Re: RFC: call_rcu_outstanding (was Re: WARNING in __mmdrop)

From: "Paul E. McKenney" <paulmck@linux.ibm.com>
To: "Michael S. Tsirkin" <mst@redhat.com>
Cc: aarcange@redhat.com, akpm@linux-foundation.org,
	christian@brauner.io, davem@davemloft.net, ebiederm@xmission.com,
	elena.reshetova@intel.com, guro@fb.com, hch@infradead.org,
	james.bottomley@hansenpartnership.com, jasowang@redhat.com,
	jglisse@redhat.com, keescook@chromium.org, ldv@altlinux.org,
	linux-arm-kernel@lists.infradead.org,
	linux-kernel@vger.kernel.org, linux-mm@kvack.org,
	linux-parisc@vger.kernel.org, luto@amacapital.net,
	mhocko@suse.com, mingo@kernel.org, namit@vmware.com,
	peterz@infradead.org, syzkaller-bugs@googlegroups.com,
	viro@zeniv.linux.org.uk, wad@chromium.org
Subject: Re: RFC: call_rcu_outstanding (was Re: WARNING in __mmdrop)
Date: Sun, 21 Jul 2019 06:17:25 -0700	[thread overview]
Message-ID: <20190721131725.GR14271@linux.ibm.com> (raw)
In-Reply-To: <20190721081933-mutt-send-email-mst@kernel.org>

On Sun, Jul 21, 2019 at 08:28:05AM -0400, Michael S. Tsirkin wrote:
> Hi Paul, others,
> 
> So it seems that vhost needs to call kfree_rcu from an ioctl. My worry
> is what happens if userspace starts cycling through lots of these
> ioctls.  Given we actually use rcu as an optimization, we could just
> disable the optimization temporarily - but the question would be how to
> detect an excessive rate without working too hard :) .
> 
> I guess we could define as excessive any rate where callback is
> outstanding at the time when new structure is allocated.  I have very
> little understanding of rcu internals - so I wanted to check that the
> following more or less implements this heuristic before I spend time
> actually testing it.
> 
> Could others pls take a look and let me know?

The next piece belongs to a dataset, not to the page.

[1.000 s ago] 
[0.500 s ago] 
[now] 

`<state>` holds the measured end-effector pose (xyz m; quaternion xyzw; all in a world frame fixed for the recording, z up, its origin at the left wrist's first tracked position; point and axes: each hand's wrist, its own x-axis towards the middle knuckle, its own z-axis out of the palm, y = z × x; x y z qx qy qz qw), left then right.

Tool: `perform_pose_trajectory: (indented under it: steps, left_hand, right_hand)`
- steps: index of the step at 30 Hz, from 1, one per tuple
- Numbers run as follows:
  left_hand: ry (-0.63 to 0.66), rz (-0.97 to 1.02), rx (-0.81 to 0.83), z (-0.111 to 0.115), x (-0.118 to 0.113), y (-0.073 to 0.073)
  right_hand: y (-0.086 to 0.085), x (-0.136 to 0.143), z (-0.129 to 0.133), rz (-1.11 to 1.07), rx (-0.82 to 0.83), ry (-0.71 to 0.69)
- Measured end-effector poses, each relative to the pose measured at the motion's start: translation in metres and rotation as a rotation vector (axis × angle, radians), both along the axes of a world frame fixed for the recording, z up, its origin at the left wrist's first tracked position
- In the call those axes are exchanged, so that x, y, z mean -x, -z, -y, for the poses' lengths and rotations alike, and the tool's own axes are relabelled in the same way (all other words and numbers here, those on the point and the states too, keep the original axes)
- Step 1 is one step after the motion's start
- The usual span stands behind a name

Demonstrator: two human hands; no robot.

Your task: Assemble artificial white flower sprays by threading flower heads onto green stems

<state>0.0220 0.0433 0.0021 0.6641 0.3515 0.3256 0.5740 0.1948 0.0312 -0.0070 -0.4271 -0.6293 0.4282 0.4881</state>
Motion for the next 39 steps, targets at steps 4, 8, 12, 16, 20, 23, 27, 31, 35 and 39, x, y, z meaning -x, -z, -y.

These look good as a way of seeing if there are any outstanding callbacks,
but in the case of Tree RCU, call_rcu_outstanding() would almost never
return false on a busy system.

Here are some alternatives:

o	RCU uses some pieces of Rao Shoaib kfree_rcu() patches.
	The idea is to make kfree_rcu() locally buffer requests into
	batches of (say) 1,000, but processing smaller batches when RCU
	is idle, or when some smallish amout of time has passed with
	no more kfree_rcu() request from that CPU.  RCU than takes in
	the batch using not call_rcu(), but rather queue_rcu_work().
	The resulting batch of kfree() calls would therefore execute in
	workqueue context rather than in softirq context, which should
	be much easier on the system.

	In theory, this would allow people to use kfree_rcu() without
	worrying quite so much about overload.  It would also not be
	that hard to implement.

o	Subsystems vulnerable to user-induced kfree_rcu() flooding use
	call_rcu() instead of kfree_rcu().  Keep a count of the number
	of things waiting for a grace period, and when this gets too
	large, disable the optimization.  It will then drain down, at
	which point the optimization can be re-enabled.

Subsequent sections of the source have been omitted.